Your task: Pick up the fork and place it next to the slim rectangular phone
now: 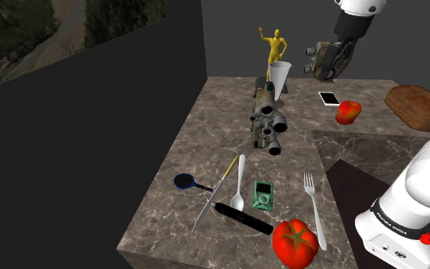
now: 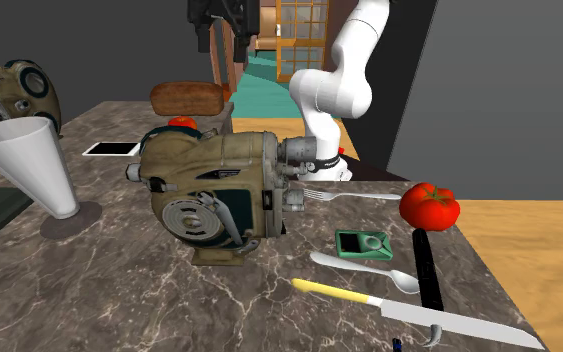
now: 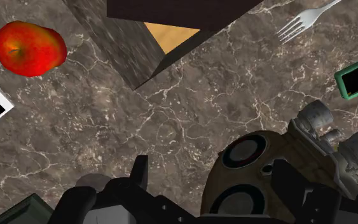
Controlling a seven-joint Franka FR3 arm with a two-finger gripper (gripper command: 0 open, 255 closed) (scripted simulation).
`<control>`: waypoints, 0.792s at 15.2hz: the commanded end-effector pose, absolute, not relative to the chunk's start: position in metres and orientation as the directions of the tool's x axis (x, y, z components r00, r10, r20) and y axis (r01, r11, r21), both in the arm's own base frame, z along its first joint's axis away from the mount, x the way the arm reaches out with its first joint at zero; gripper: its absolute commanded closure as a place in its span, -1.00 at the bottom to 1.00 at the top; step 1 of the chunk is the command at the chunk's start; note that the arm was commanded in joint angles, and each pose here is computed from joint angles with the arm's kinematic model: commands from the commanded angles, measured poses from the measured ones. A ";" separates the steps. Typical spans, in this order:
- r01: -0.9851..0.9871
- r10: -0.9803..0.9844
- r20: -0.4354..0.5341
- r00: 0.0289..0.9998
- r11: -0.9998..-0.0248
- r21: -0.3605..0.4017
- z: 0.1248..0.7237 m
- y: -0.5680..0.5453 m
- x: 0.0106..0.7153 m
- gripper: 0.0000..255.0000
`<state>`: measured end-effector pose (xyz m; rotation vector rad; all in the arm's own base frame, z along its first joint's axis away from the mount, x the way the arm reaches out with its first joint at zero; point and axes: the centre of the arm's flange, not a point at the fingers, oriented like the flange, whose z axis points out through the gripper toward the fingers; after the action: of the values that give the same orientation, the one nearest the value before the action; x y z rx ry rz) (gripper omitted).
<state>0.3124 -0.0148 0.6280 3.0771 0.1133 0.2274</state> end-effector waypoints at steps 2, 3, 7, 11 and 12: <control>0.035 0.042 0.142 0.989 -0.998 0.055 0.618 -0.011 0.306 -1.00; 0.001 0.008 0.139 0.990 -0.999 0.051 0.608 -0.007 0.299 -1.00; -0.136 -0.130 0.127 0.983 -0.990 0.036 0.567 0.013 0.275 -1.00; -0.270 -0.266 0.112 0.957 -0.962 0.023 0.527 0.036 0.253 -1.00; -0.303 -0.300 0.108 0.948 -0.953 0.021 0.517 0.043 0.248 -1.00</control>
<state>0.2527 0.0341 0.5264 3.0713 -0.4102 0.1682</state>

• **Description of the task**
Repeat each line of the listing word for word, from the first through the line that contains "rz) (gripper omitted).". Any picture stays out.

• **Answer area**
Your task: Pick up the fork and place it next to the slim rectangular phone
now: 
now: 
now: 
Controlling a seven-joint Franka FR3 arm with a two-finger gripper (gripper command: 0 open, 255 closed) (scripted simulation).
`<control>`: waypoints, 0.792s at 15.2hz: the commanded end-effector pose, absolute, not relative to the chunk's start: position in metres and orientation as the directions of the tool's x axis (x, y, z components r00, r10, r20) and y axis (r01, r11, r21), both in the arm's own base frame, z along its first joint's axis away from the mount, x the way the arm reaches out with its first joint at zero; gripper: its absolute commanded closure as a place in its span, -1.00 at the bottom to 1.00 at the top; step 1 of the chunk is the command at the chunk's start; note that the arm was commanded in joint angles, and each pose here is computed from joint angles with the arm's kinematic model: commands from the commanded angles, measured poses from the measured ones. A ";" separates the steps. Typical spans, in this order:
- r01: -0.9851..0.9871
- r10: -0.9803..0.9844
- r20: -0.4354..0.5341
- r00: 0.0289..0.9998
- r11: -0.9998..-0.0248
- r21: -0.3605..0.4017
- z: 0.1248..0.7237 m
- y: -0.5680..0.5453 m
- x: 0.0106..0.7153 m
- gripper: 0.0000..255.0000
`<state>`: measured end-effector pose (xyz m; rotation vector rad; all in the arm's own base frame, z along its first joint's axis away from the mount, x the way the arm reaches out with its first joint at zero; point and axes: the centre of the arm's flange, not a point at the fingers, oriented like the flange, whose z axis points out through the gripper toward the fingers; after the action: of the values that give the same orientation, the one nearest the value before the action; x y z rx ry rz) (gripper omitted).

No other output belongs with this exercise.